Carcere Minorile L’Aquila: Sicurezza a Rischio e Personale Insufficiente

La questione del carcere minorile de L’Aquila, tornato operativo in risposta all’incremento nazionale della detenzione giovanile, è al centro di un’acuta riflessione istituzionale e sindacale.
Mentre la terza commissione consiliare comunale ne esamina lo stato di fatto, il sindacato Fsa Cnpp-Spp ha rilasciato un’analisi dettagliata che solleva preoccupazioni significative sulla sua adeguatezza e sicurezza.
L’istituto penale per minorenni, attualmente occupato da 13 ragazzi, si presenta come una struttura emergente da un processo di riattivazione affrettata, caratterizzato da una progressiva riduzione del personale e da scelte organizzative che ne compromettono l’efficacia.
La cronologia delle modifiche al personale è emblematica: un piano iniziale di 51 poliziotti penitenziari è stato gradualmente ridotto a 21 unità attuali, una disparità allarmante che incide pesantemente sulla capacità di garantire un ambiente sicuro e stimolante per i detenuti e un adeguato supporto al personale.
L’analisi del sindacato, condotta dal segretario nazionale Mauro Nardella, non si limita a denunciare la carenza numerica, ma ne evidenzia le conseguenze: un’organizzazione del lavoro definita “provvisoria”, un assetto complessivo eccessivamente dispersivo e una sensazione di incompiutezza, con un “cantiere aperto” che contrasta con l’arrivo continuo di nuovi ospiti.

Questa frammentazione operativa amplifica le difficoltà di gestione e compromette la possibilità di implementare programmi di trattamento e riabilitazione mirati.
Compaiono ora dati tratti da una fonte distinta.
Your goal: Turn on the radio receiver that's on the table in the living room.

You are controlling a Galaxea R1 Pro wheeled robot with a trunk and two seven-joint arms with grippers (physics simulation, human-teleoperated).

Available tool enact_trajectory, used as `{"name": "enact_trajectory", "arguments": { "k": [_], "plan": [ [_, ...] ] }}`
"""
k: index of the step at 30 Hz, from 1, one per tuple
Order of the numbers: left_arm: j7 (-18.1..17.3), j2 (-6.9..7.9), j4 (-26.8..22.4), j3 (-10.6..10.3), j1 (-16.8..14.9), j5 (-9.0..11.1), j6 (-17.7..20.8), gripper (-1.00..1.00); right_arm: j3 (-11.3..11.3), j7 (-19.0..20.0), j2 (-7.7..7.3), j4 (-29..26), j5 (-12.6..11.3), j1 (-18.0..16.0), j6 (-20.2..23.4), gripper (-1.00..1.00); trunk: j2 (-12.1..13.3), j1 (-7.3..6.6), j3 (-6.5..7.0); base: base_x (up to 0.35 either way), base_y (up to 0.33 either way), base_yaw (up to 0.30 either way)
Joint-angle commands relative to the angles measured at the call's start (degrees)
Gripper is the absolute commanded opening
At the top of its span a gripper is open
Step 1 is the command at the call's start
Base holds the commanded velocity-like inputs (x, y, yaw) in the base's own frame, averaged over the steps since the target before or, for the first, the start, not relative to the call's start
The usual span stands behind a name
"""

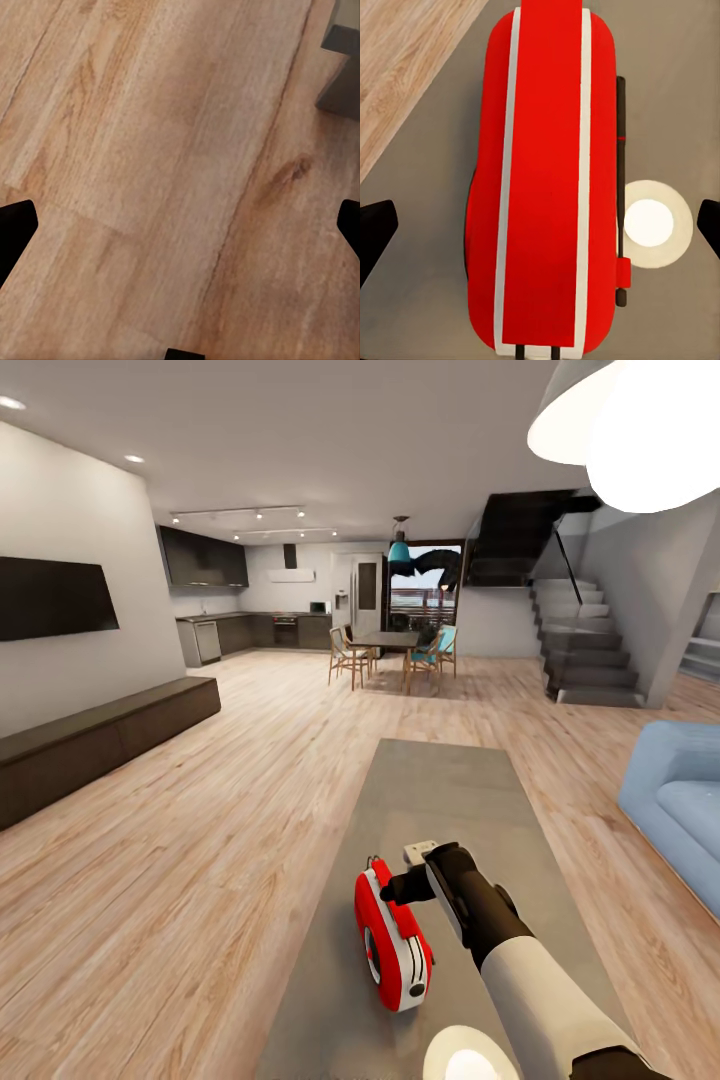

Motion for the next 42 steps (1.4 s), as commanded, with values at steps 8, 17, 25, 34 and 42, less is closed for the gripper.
{"name": "enact_trajectory", "arguments": {
  "k": [8,17,25,34,42],
  "plan": [
    [0.05,0.0,0.0,-0.01,-0.01,0.0,0.0,1.0,-0.01,-0.12,0.0,0.0,0.0,0.0,0.07,1.0,-1.2,0.66,-0.54,0.0,0.0,0.0],
    [0.18,0.05,0.0,-0.04,0.0,0.0,0.08,1.0,0.14,-0.09,0.0,0.0,0.08,0.0,0.08,1.0,-2.01,1.1,-0.9,0.0,0.0,0.0],
    [0.07,0.0,0.0,-0.04,0.0,0.0,0.09,1.0,0.16,-0.13,0.0,0.0,0.03,0.0,0.05,1.0,-2.41,1.32,-1.08,0.0,0.0,0.0],
    [0.17,0.0,0.0,-0.01,0.0,0.0,0.09,1.0,0.15,-0.25,0.0,0.0,0.05,0.0,0.09,1.0,-6.02,3.29,-2.69,0.0,0.0,0.0],
    [0.18,0.0,0.0,-0.04,-0.01,0.0,0.09,1.0,0.15,-0.28,0.0,0.0,0.08,0.0,0.09,1.0,-9.22,5.05,-4.13,0.0,0.0,0.0]
  ]
}}
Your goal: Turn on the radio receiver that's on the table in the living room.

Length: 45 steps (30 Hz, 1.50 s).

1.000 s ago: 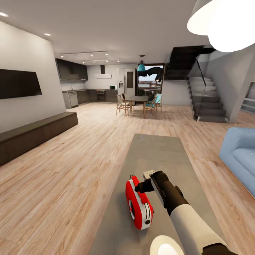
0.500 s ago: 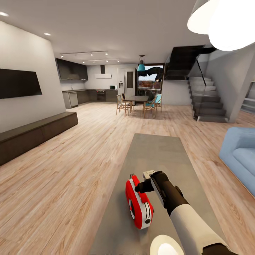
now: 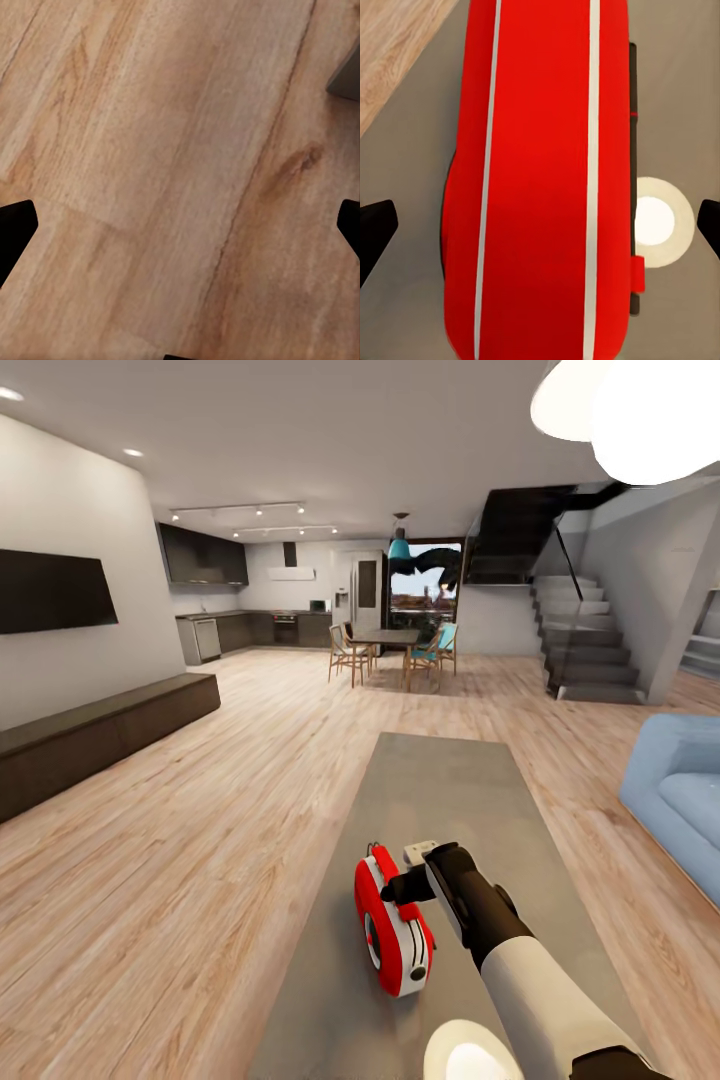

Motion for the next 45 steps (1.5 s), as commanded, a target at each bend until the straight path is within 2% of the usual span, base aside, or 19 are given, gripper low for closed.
{"name": "enact_trajectory", "arguments": {
  "k": [1,29,37,45],
  "plan": [
    [0.0,0.0,0.0,0.0,0.0,0.0,-0.01,1.0,0.0,0.02,0.0,0.0,0.0,0.0,0.0,1.0,-0.42,0.23,-0.18,0.0,0.0,0.0],
    [0.0,-0.02,0.0,0.01,0.01,0.0,-0.09,1.0,-0.08,0.03,0.0,0.37,0.0,0.0,0.08,1.0,-0.42,0.23,-0.18,0.0,0.0,0.0],
    [0.0,-0.03,0.0,0.02,0.01,0.0,-0.09,1.0,-0.08,0.03,0.0,0.6,0.0,0.0,0.01,1.0,-3.62,1.98,-1.62,0.0,0.0,0.0],
    [-0.08,-0.08,0.0,0.0,0.01,0.0,-0.01,1.0,-0.08,0.08,0.0,0.61,0.0,0.0,0.0,1.0,-3.62,1.98,-1.62,0.0,0.0,0.0]
  ]
}}
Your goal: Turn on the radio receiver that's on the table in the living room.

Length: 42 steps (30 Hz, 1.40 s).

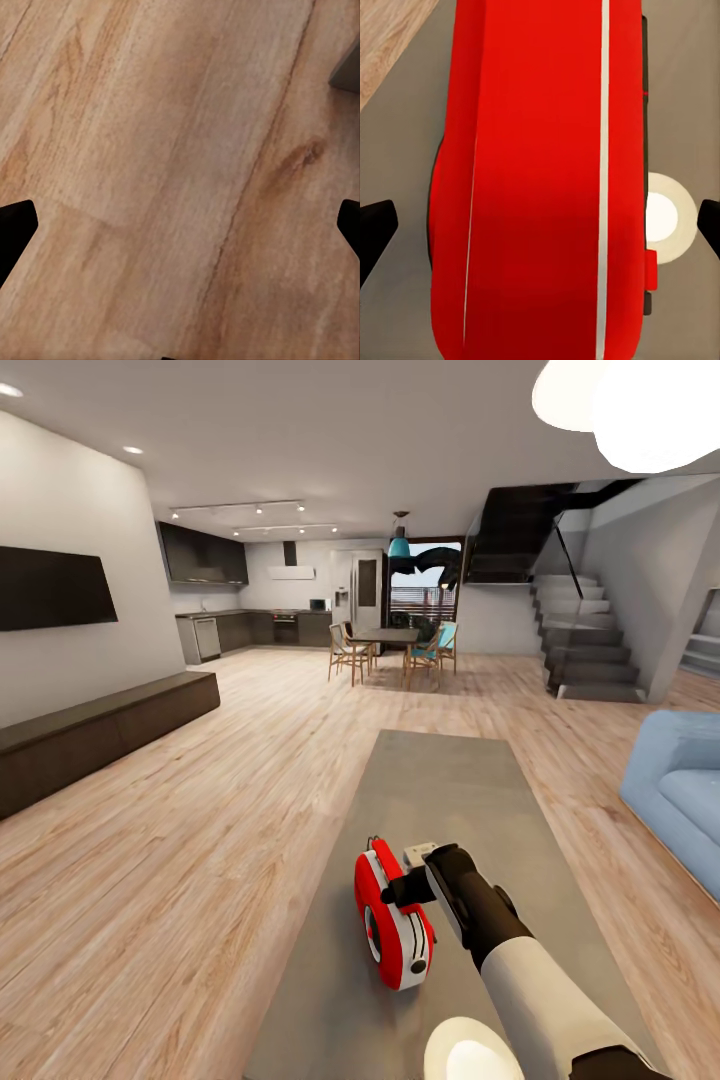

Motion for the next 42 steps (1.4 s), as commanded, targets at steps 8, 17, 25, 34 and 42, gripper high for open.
{"name": "enact_trajectory", "arguments": {
  "k": [8,17,25,34,42],
  "plan": [
    [-0.1,0.0,0.0,0.0,0.0,0.0,0.01,1.0,0.0,0.14,0.0,0.3,0.0,0.0,-0.23,-1.0,0.0,0.0,0.0,0.0,0.0,0.0],
    [-0.16,0.0,0.0,0.0,0.0,-0.03,0.01,1.0,-0.08,0.06,0.0,0.44,0.0,0.0,-0.32,-1.0,0.0,0.0,0.0,0.0,0.0,0.0],
    [-0.28,0.24,0.0,0.0,0.0,-0.14,0.01,1.0,-0.17,-0.05,0.0,0.44,0.0,0.0,-0.27,-1.0,0.0,0.0,0.0,0.0,0.0,0.0],
    [-0.19,0.7,0.02,0.0,0.0,-0.53,0.01,1.0,-0.18,0.07,0.0,0.44,0.0,0.0,-0.28,-1.0,0.0,0.0,0.0,0.0,0.0,0.0],
    [-0.18,0.7,0.08,0.0,0.0,-0.77,0.01,1.0,-0.16,0.09,0.0,0.44,0.02,0.0,-0.3,-1.0,0.8,-0.44,0.36,0.0,0.0,0.0]
  ]
}}
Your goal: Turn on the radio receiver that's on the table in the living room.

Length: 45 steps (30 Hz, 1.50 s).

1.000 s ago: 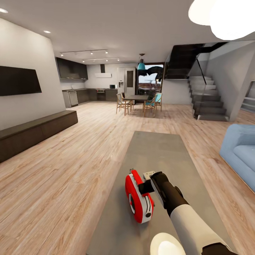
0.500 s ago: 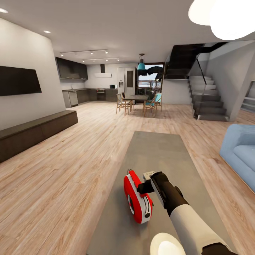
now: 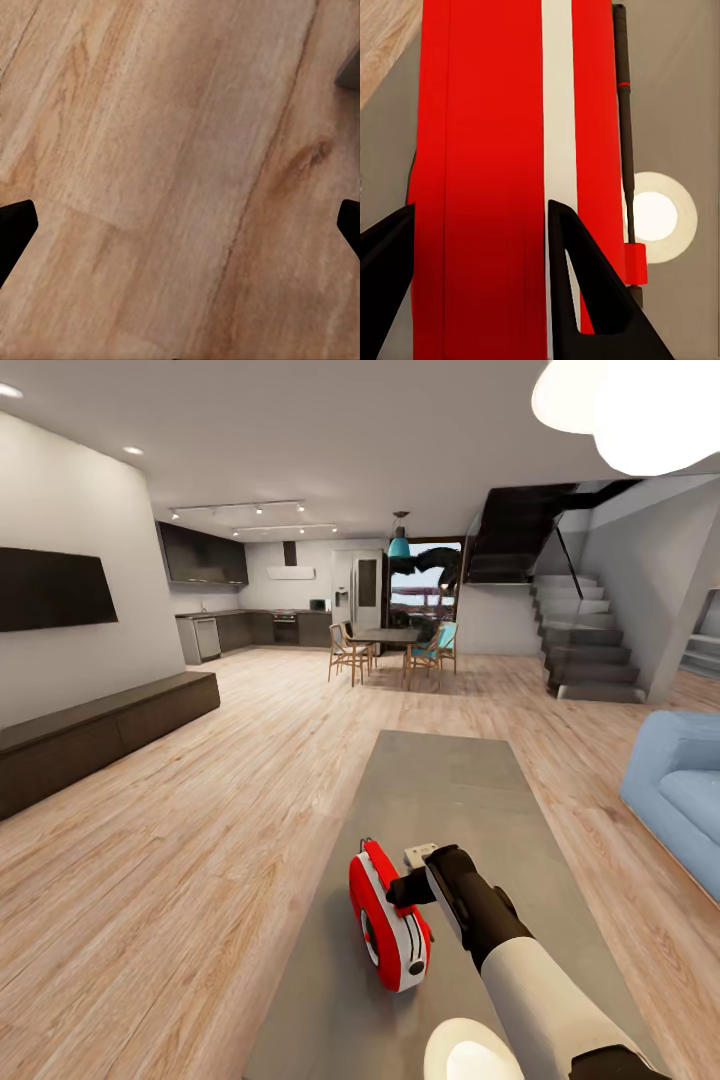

Il Fsa Cnpp-Spp sottolinea con particolare enfasi la mancanza di un adeguato spazio dedicato all’attività sportiva, un elemento cruciale per la crescita psicofisica dei minori detenuti e per la promozione di dinamiche sociali positive.
Questa carenza, unita al sottorganico di Polizia Penitenziaria, esaspera le tensioni e aumenta il rischio di comportamenti problematici, minando l’efficacia del percorso trattamentale.
La situazione de L’Aquila, pertanto, non è un caso isolato, ma un campanello d’allarme che riflette una problematica più ampia: la difficoltà di adeguare le strutture e i servizi del sistema penitenale minorile alle esigenze emergenti, con conseguenze potenzialmente devastanti per il futuro di questi ragazzi e per la sicurezza della collettività.

È urgente un cambio di paradigma che metta al centro il benessere psicologico e la riabilitazione dei detenuti, garantendo al contempo la sicurezza di tutti gli operatori coinvolti, attraverso un investimento significativo in personale qualificato, infrastrutture adeguate e programmi di trattamento innovativi e personalizzati.